Come in here if you have an uncontrollable desire to see the new MacBook Pro get instantly fried by a killer USB stick.

If YouTube has proven to the world that people are always alive to see their favorite gadgets summarily destroyed by falls, hammering, microwaves, hydraulic presses or blenders. The channel EverythingAppleProHowever, they are doing something slightly different, something that apart from destruction serves as a kind of test and warning.

The channel got a USB Killer, the infamous $ 50 device identical to a USB stick that promises to "kill" any electronic device. It does this by releasing, at the moment it is plugged in, an absurdly high electrical current (generated by a 300V voltage) that instantly fries the motherboard of the device in question what happens because USB inputs do not have the overload protections. energy that loader doors usually bring.

Worst of all you can even build a USB Killer at home with a few pieces of a camera flash and an AA battery. But better not spread it around

Anyway: the fact that the channel decided to test your toy with a series of products. Some of them survived the ordeal, like the GoPro HERO5 (which is not powered by the USB-C port) and an iPhone 4, probably because of the adapter not getting enough power. The 9.7-inch iPad Pro behaved bizarrely on screen when hacked into the USB Killer, but came out intact, while the Galaxy Note7 surprisingly did not explode and only saw its charging capacity disabled.

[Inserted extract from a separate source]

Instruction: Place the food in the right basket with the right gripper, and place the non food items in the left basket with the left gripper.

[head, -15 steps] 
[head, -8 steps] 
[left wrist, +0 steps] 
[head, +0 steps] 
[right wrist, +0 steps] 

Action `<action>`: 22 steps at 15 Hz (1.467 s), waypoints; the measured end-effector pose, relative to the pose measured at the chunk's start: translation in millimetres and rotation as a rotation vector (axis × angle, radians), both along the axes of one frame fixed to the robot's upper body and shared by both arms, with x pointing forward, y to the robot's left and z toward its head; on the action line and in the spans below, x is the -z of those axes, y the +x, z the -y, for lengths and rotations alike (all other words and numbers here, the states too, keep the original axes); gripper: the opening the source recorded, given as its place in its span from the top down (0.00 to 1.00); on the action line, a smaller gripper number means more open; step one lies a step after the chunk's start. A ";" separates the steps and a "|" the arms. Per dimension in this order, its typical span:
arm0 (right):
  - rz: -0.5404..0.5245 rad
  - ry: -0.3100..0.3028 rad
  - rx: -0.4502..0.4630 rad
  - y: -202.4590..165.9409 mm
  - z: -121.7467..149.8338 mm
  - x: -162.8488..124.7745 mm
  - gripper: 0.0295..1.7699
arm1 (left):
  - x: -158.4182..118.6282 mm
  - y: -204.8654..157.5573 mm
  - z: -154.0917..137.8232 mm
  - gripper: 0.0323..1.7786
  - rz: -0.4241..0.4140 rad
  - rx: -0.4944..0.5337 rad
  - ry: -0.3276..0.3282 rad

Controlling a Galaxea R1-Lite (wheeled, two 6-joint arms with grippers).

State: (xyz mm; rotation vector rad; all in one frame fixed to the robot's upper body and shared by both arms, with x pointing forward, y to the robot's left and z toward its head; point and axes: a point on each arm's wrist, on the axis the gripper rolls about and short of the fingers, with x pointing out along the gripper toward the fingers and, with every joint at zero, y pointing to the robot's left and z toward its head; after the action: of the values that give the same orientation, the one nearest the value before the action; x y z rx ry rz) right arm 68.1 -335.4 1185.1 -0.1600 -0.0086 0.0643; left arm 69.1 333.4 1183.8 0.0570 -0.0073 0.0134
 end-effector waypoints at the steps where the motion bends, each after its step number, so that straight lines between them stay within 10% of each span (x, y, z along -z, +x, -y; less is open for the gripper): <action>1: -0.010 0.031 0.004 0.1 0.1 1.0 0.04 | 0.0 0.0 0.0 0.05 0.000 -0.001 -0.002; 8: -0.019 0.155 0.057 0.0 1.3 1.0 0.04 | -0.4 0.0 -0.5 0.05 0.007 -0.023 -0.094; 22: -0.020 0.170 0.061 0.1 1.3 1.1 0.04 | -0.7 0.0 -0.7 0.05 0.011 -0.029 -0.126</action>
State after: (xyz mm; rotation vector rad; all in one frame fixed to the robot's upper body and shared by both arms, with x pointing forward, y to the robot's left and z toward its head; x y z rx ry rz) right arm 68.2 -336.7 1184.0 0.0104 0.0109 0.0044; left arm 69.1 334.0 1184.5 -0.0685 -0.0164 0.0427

On the other hand, the new MacBook Pro didn't stand the test and died instantly while having the USB Killer plugged in. An old rumor that Apple computers would have a more robust protection against electrical overload, therefore, was deconstructed in a matter of seconds. Interestingly, the USB-A to USB-C adapter that worked to kill the MacBook was the one provided by Google in the box of its new Pixel alis smartphone, another device summarily fried by the terrifying USB stick!

So if we can learn any of this, don't plug any flash drive into your computer's precious USB ports. You may end up having a really potent headache.